> TASK DETAILS: The entries below need to be transcribed verbatim.

[Stored records]
——————————

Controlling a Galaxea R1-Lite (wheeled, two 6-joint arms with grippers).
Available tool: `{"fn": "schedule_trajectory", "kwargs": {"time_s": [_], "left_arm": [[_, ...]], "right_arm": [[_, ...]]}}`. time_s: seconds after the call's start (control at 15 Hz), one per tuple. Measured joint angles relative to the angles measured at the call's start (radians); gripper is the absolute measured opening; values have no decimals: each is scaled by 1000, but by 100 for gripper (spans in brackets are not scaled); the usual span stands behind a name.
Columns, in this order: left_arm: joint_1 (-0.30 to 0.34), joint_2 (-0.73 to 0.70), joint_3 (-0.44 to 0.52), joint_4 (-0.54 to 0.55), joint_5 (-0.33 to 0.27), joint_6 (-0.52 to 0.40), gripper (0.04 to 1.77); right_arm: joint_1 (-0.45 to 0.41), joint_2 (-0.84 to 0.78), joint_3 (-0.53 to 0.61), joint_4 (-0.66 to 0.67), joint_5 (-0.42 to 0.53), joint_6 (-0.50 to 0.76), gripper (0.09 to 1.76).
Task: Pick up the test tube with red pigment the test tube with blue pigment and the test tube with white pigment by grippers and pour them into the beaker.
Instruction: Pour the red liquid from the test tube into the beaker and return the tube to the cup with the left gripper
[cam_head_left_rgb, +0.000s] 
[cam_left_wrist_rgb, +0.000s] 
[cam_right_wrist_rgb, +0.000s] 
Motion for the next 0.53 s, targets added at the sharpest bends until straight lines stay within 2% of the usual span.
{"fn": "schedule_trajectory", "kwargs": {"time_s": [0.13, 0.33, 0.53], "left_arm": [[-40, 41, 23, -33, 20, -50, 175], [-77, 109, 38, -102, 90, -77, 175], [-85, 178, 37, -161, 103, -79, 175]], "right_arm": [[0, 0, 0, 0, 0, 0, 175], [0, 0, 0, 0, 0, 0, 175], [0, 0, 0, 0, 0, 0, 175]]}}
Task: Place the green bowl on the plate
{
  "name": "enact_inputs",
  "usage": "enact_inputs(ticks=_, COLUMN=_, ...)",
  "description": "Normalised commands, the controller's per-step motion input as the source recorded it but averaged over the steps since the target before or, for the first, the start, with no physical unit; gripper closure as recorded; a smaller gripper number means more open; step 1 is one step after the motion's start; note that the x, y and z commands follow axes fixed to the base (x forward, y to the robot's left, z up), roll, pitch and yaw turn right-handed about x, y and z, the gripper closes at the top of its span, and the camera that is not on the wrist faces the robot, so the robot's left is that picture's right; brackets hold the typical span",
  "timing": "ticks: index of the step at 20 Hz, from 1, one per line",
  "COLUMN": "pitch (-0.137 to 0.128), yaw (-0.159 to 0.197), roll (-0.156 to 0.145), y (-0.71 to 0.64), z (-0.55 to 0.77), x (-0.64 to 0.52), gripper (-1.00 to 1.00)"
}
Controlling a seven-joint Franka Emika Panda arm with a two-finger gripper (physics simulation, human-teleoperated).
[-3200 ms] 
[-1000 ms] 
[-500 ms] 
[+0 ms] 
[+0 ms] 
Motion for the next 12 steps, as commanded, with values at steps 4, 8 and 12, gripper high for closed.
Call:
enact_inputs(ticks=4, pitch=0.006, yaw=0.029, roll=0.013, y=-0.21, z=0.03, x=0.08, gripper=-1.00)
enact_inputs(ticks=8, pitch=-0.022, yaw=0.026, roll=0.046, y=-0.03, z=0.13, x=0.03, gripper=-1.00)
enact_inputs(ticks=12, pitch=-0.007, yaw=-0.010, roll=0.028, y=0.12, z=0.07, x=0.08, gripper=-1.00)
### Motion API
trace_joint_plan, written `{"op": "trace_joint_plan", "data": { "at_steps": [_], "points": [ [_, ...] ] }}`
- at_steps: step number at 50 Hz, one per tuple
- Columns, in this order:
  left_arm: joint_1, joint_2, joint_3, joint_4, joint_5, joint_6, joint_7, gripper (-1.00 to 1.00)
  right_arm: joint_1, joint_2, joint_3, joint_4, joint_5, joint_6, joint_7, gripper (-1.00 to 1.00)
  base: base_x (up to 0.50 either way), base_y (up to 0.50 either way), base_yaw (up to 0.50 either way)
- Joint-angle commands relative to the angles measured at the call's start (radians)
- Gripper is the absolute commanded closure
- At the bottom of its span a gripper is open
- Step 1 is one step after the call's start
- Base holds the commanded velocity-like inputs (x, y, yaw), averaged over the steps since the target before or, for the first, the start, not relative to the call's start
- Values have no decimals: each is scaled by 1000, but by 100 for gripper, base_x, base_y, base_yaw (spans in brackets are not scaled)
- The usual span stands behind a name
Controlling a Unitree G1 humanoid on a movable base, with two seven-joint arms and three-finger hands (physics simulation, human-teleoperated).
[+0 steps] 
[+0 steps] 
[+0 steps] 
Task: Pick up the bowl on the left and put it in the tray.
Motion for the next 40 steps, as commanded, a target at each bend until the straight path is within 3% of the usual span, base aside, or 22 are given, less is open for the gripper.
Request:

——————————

> ANSWER SPACE:
Controlling a Galaxea R1-Lite (wheeled, two 6-joint arms with grippers).
Available tool: `{"fn": "schedule_trajectory", "kwargs": {"time_s": [_], "left_arm": [[_, ...]], "right_arm": [[_, ...]]}}`. time_s: seconds after the call's start (control at 15 Hz), one per tuple. Measured joint angles relative to the angles measured at the call's start (radians); gripper is the absolute measured opening; values have no decimals: each is scaled by 1000, but by 100 for gripper (spans in brackets are not scaled); the usual span stands behind a name.
Columns, in this order: left_arm: joint_1 (-0.30 to 0.34), joint_2 (-0.73 to 0.70), joint_3 (-0.44 to 0.52), joint_4 (-0.54 to 0.55), joint_5 (-0.33 to 0.27), joint_6 (-0.52 to 0.40), gripper (0.04 to 1.77); right_arm: joint_1 (-0.45 to 0.41), joint_2 (-0.84 to 0.78), joint_3 (-0.53 to 0.61), joint_4 (-0.66 to 0.67), joint_5 (-0.42 to 0.53), joint_6 (-0.50 to 0.76), gripper (0.09 to 1.76).
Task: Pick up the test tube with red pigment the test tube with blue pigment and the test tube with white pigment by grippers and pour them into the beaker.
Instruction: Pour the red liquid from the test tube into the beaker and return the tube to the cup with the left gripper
[cam_head_left_rgb, +0.000s] 
[cam_left_wrist_rgb, +0.000s] 
[cam_right_wrist_rgb, +0.000s] 
Motion for the next 0.53 s, targets added at the sharpest bends until straight lines stay within 2% of the usual span.
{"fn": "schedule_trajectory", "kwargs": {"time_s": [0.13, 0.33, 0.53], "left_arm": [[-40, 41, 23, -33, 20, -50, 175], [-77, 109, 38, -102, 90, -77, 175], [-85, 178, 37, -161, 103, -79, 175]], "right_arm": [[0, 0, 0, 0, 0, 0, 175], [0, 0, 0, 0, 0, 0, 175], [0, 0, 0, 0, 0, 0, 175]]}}
Task: Place the green bowl on the plate
{
  "name": "enact_inputs",
  "usage": "enact_inputs(ticks=_, COLUMN=_, ...)",
  "description": "Normalised commands, the controller's per-step motion input as the source recorded it but averaged over the steps since the target before or, for the first, the start, with no physical unit; gripper closure as recorded; a smaller gripper number means more open; step 1 is one step after the motion's start; note that the x, y and z commands follow axes fixed to the base (x forward, y to the robot's left, z up), roll, pitch and yaw turn right-handed about x, y and z, the gripper closes at the top of its span, and the camera that is not on the wrist faces the robot, so the robot's left is that picture's right; brackets hold the typical span",
  "timing": "ticks: index of the step at 20 Hz, from 1, one per line",
  "COLUMN": "pitch (-0.137 to 0.128), yaw (-0.159 to 0.197), roll (-0.156 to 0.145), y (-0.71 to 0.64), z (-0.55 to 0.77), x (-0.64 to 0.52), gripper (-1.00 to 1.00)"
}
Controlling a seven-joint Franka Emika Panda arm with a two-finger gripper (physics simulation, human-teleoperated).
[-3200 ms] 
[-1000 ms] 
[-500 ms] 
[+0 ms] 
[+0 ms] 
Motion for the next 12 steps, as commanded, with values at steps 4, 8 and 12, gripper high for closed.
Call:
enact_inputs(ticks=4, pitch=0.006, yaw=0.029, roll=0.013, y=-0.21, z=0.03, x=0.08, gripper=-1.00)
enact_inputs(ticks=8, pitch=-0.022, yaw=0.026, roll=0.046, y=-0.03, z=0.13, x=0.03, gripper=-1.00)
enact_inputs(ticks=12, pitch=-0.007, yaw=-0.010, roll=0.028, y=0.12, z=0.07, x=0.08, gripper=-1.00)
### Motion API
trace_joint_plan, written `{"op": "trace_joint_plan", "data": { "at_steps": [_], "points": [ [_, ...] ] }}`
- at_steps: step number at 50 Hz, one per tuple
- Columns, in this order:
  left_arm: joint_1, joint_2, joint_3, joint_4, joint_5, joint_6, joint_7, gripper (-1.00 to 1.00)
  right_arm: joint_1, joint_2, joint_3, joint_4, joint_5, joint_6, joint_7, gripper (-1.00 to 1.00)
  base: base_x (up to 0.50 either way), base_y (up to 0.50 either way), base_yaw (up to 0.50 either way)
- Joint-angle commands relative to the angles measured at the call's start (radians)
- Gripper is the absolute commanded closure
- At the bottom of its span a gripper is open
- Step 1 is one step after the call's start
- Base holds the commanded velocity-like inputs (x, y, yaw), averaged over the steps since the target before or, for the first, the start, not relative to the call's start
- Values have no decimals: each is scaled by 1000, but by 100 for gripper, base_x, base_y, base_yaw (spans in brackets are not scaled)
- The usual span stands behind a name
Controlling a Unitree G1 humanoid on a movable base, with two seven-joint arms and three-finger hands (physics simulation, human-teleoperated).
[+0 steps] 
[+0 steps] 
[+0 steps] 
Task: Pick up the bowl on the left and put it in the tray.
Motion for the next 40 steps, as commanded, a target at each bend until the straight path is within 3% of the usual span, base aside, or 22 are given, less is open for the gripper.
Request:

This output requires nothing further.